**Problem to work on:** Set down every line of the data, unchanged and complete.

Stored data
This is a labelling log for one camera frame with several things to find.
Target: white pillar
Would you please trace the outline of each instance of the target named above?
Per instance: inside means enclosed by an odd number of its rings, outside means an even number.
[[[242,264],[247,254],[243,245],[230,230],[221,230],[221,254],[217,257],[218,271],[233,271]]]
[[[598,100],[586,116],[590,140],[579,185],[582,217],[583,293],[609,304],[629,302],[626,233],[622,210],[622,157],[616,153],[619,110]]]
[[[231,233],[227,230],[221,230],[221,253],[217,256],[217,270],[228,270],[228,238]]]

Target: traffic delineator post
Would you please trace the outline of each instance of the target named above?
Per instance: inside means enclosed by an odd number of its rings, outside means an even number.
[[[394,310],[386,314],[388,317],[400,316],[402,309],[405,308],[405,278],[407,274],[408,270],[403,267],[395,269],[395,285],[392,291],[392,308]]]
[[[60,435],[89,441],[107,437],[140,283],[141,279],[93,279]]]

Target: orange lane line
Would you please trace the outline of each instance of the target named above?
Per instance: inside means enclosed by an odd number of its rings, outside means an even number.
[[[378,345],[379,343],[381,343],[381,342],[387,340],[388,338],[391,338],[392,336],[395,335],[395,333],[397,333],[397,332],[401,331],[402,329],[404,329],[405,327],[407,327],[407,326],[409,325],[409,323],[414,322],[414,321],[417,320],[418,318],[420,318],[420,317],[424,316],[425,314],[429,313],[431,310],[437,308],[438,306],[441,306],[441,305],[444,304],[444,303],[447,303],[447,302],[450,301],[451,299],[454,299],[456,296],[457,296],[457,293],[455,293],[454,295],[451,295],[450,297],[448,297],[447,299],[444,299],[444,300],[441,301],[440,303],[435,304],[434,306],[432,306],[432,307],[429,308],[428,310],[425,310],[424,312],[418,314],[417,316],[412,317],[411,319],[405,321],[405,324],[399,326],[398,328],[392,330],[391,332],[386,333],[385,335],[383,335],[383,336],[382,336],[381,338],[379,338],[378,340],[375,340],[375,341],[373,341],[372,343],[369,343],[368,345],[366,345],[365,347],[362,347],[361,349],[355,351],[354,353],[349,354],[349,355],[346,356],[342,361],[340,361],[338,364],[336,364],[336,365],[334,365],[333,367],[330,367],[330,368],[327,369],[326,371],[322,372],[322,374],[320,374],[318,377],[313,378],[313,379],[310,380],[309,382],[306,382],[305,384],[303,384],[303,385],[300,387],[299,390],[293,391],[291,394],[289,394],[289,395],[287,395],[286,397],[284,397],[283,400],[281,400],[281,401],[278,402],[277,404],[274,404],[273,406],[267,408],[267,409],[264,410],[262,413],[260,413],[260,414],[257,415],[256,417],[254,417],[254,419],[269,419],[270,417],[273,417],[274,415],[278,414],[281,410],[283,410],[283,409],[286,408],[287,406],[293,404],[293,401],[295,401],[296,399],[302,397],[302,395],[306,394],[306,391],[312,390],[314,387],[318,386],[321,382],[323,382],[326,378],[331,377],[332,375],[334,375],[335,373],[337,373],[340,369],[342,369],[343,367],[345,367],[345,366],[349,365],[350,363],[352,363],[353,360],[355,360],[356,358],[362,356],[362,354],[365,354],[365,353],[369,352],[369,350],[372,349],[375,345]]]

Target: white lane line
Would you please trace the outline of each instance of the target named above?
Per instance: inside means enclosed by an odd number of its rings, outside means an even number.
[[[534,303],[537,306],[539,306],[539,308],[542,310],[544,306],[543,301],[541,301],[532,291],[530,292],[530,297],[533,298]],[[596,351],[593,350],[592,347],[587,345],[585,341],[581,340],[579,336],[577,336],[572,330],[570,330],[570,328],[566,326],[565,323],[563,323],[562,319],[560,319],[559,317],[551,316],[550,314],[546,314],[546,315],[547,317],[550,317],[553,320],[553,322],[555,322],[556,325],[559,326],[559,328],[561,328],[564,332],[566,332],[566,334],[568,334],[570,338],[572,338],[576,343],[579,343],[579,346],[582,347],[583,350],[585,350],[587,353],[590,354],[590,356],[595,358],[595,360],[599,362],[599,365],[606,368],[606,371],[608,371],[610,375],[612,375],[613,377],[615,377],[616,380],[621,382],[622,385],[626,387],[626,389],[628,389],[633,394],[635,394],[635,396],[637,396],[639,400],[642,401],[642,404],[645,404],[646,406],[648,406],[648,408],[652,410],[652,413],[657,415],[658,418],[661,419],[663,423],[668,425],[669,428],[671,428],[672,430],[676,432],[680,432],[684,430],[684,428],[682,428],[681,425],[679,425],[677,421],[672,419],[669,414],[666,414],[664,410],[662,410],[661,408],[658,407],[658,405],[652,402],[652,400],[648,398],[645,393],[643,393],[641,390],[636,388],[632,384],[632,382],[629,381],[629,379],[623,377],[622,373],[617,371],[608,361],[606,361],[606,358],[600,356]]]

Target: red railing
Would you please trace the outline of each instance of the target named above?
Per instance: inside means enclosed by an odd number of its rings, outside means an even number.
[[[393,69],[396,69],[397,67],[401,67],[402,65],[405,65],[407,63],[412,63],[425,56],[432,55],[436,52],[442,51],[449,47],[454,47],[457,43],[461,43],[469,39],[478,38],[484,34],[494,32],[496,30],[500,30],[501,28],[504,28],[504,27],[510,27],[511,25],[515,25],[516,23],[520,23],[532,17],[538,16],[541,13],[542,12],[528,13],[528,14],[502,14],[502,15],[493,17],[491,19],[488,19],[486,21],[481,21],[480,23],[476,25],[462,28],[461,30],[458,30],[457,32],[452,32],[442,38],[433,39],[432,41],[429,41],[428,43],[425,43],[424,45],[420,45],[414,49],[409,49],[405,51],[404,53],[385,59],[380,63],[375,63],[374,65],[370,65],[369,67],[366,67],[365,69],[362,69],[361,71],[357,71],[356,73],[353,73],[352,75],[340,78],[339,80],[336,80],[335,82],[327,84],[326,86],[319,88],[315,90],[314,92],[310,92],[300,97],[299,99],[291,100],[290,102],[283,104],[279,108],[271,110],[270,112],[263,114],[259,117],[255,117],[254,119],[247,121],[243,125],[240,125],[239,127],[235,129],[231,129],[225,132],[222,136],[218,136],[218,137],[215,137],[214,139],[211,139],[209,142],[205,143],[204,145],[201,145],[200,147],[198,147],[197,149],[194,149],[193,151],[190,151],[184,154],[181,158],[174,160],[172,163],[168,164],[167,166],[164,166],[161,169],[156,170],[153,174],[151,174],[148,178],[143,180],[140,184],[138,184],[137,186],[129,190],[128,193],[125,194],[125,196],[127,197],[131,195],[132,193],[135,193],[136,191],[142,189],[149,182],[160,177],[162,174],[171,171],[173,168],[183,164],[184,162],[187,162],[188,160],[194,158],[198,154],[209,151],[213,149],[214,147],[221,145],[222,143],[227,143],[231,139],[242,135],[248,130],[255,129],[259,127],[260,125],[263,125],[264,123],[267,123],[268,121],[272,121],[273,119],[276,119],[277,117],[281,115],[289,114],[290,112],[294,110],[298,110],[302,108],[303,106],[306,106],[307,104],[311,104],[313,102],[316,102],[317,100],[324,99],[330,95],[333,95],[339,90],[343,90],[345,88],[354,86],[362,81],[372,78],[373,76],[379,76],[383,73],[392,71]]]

**Result of this task:**
This is a labelling log for one camera frame with several things to find.
Target: white pillar
Would you please trace the outline of each instance of the target named above?
Per instance: inside means enclosed by an odd number of its rings, outside means an even number.
[[[242,264],[247,254],[243,245],[230,230],[221,230],[221,254],[217,257],[218,271],[233,271]]]
[[[598,100],[586,116],[590,140],[579,185],[582,217],[583,293],[609,304],[629,302],[626,233],[622,210],[622,157],[616,153],[619,110]]]
[[[231,233],[227,230],[221,230],[221,253],[217,256],[217,270],[228,270],[228,238]]]

Target: traffic delineator post
Would you please trace the outline of each instance of the target named above?
Per instance: inside means enclosed by an odd number of its rings, outside means an even number.
[[[394,310],[386,314],[388,317],[400,316],[402,309],[405,308],[405,278],[407,274],[408,270],[403,267],[395,269],[395,285],[392,291],[392,308]]]
[[[60,435],[89,441],[107,437],[140,283],[141,279],[93,279]]]

Target: orange lane line
Would you please trace the outline of each instance of the target named above?
Per instance: inside means enclosed by an odd number of its rings, outside means an even number.
[[[378,345],[379,343],[381,343],[381,342],[387,340],[388,338],[391,338],[392,336],[395,335],[395,333],[397,333],[397,332],[401,331],[402,329],[404,329],[405,327],[407,327],[407,326],[409,325],[409,323],[414,322],[414,321],[417,320],[418,318],[420,318],[420,317],[424,316],[425,314],[429,313],[431,310],[437,308],[438,306],[441,306],[441,305],[444,304],[444,303],[447,303],[447,302],[450,301],[451,299],[454,299],[456,296],[457,296],[457,293],[455,293],[454,295],[451,295],[450,297],[448,297],[447,299],[444,299],[444,300],[441,301],[440,303],[435,304],[434,306],[432,306],[432,307],[429,308],[428,310],[425,310],[424,312],[418,314],[417,316],[412,317],[411,319],[405,321],[405,324],[399,326],[398,328],[392,330],[391,332],[386,333],[385,335],[383,335],[383,336],[382,336],[381,338],[379,338],[378,340],[375,340],[375,341],[373,341],[372,343],[369,343],[368,345],[366,345],[365,347],[362,347],[361,349],[355,351],[354,353],[349,354],[349,355],[346,356],[342,361],[340,361],[338,364],[336,364],[336,365],[334,365],[333,367],[330,367],[330,368],[327,369],[326,371],[322,372],[322,374],[320,374],[318,377],[313,378],[313,379],[310,380],[309,382],[306,382],[305,384],[303,384],[303,385],[300,387],[299,390],[293,391],[291,394],[289,394],[289,395],[287,395],[286,397],[284,397],[283,400],[281,400],[281,401],[278,402],[277,404],[274,404],[273,406],[267,408],[267,409],[264,410],[262,413],[260,413],[260,414],[257,415],[256,417],[254,417],[254,419],[269,419],[270,417],[273,417],[274,415],[278,414],[281,410],[283,410],[283,409],[286,408],[287,406],[293,404],[293,401],[295,401],[296,399],[302,397],[302,395],[306,394],[306,391],[312,390],[314,387],[318,386],[321,382],[323,382],[326,378],[331,377],[332,375],[334,375],[335,373],[337,373],[340,369],[342,369],[343,367],[345,367],[345,366],[349,365],[350,363],[352,363],[353,360],[355,360],[356,358],[362,356],[362,354],[365,354],[365,353],[369,352],[369,350],[372,349],[375,345]]]

Target: white lane line
Would you please trace the outline of each instance of the target named above?
Per instance: inside means enclosed by an odd number of its rings, outside means an even number.
[[[534,303],[537,306],[539,306],[539,308],[542,310],[544,306],[543,301],[541,301],[532,291],[530,292],[530,297],[533,298]],[[596,351],[593,350],[592,347],[587,345],[585,341],[581,340],[579,336],[577,336],[572,330],[570,330],[570,328],[566,326],[565,323],[563,323],[562,319],[560,319],[559,317],[551,316],[550,314],[546,314],[546,315],[547,317],[550,317],[553,320],[553,322],[555,322],[556,325],[559,326],[559,328],[561,328],[564,332],[566,332],[566,334],[568,334],[570,338],[572,338],[576,343],[579,343],[579,346],[582,347],[583,350],[585,350],[587,353],[590,354],[590,356],[595,358],[595,360],[599,362],[599,365],[606,368],[606,371],[608,371],[610,375],[612,375],[613,377],[615,377],[616,380],[621,382],[622,385],[626,387],[626,389],[628,389],[633,394],[635,394],[635,396],[637,396],[639,400],[642,401],[642,404],[645,404],[646,406],[648,406],[648,408],[652,410],[652,413],[657,415],[658,418],[661,419],[663,423],[668,425],[669,428],[671,428],[672,430],[676,432],[680,432],[684,430],[684,428],[682,428],[681,425],[679,425],[677,421],[672,419],[669,414],[666,414],[664,410],[662,410],[661,408],[658,407],[658,405],[652,402],[652,400],[648,398],[645,393],[643,393],[641,390],[636,388],[632,384],[632,382],[629,381],[629,379],[623,377],[622,373],[617,371],[608,361],[606,361],[606,358],[600,356]]]

Target: red railing
Would you please trace the outline of each instance of the target named above?
Per instance: inside means enclosed by an odd number of its rings, outside means an even number.
[[[393,69],[396,69],[397,67],[401,67],[402,65],[405,65],[407,63],[412,63],[425,56],[432,55],[436,52],[442,51],[449,47],[454,47],[457,43],[461,43],[469,39],[478,38],[484,34],[494,32],[496,30],[500,30],[501,28],[504,28],[504,27],[510,27],[511,25],[515,25],[516,23],[520,23],[532,17],[538,16],[541,13],[542,12],[528,13],[528,14],[502,14],[502,15],[493,17],[491,19],[488,19],[486,21],[481,21],[480,23],[476,25],[462,28],[461,30],[458,30],[457,32],[452,32],[442,38],[433,39],[432,41],[429,41],[428,43],[425,43],[424,45],[420,45],[414,49],[409,49],[405,51],[404,53],[385,59],[380,63],[375,63],[374,65],[370,65],[369,67],[366,67],[365,69],[362,69],[361,71],[357,71],[356,73],[353,73],[352,75],[340,78],[339,80],[336,80],[335,82],[327,84],[326,86],[319,88],[315,90],[314,92],[310,92],[300,97],[299,99],[291,100],[290,102],[283,104],[279,108],[271,110],[270,112],[263,114],[259,117],[255,117],[254,119],[247,121],[243,125],[240,125],[239,127],[235,129],[231,129],[225,132],[222,136],[218,136],[218,137],[215,137],[214,139],[211,139],[209,142],[205,143],[204,145],[201,145],[200,147],[198,147],[197,149],[194,149],[193,151],[190,151],[184,154],[181,158],[174,160],[172,163],[168,164],[167,166],[164,166],[161,169],[156,170],[153,174],[151,174],[148,178],[143,180],[140,184],[138,184],[137,186],[129,190],[128,193],[125,194],[125,196],[127,197],[131,195],[132,193],[135,193],[136,191],[142,189],[149,182],[160,177],[162,174],[171,171],[173,168],[183,164],[184,162],[187,162],[188,160],[194,158],[198,154],[209,151],[213,149],[214,147],[221,145],[222,143],[227,143],[231,139],[242,135],[248,130],[255,129],[259,127],[260,125],[263,125],[264,123],[267,123],[268,121],[272,121],[273,119],[276,119],[277,117],[281,115],[289,114],[290,112],[294,110],[298,110],[302,108],[303,106],[306,106],[307,104],[311,104],[313,102],[316,102],[317,100],[324,99],[330,95],[333,95],[339,90],[343,90],[345,88],[354,86],[362,81],[372,78],[373,76],[379,76],[383,73],[392,71]]]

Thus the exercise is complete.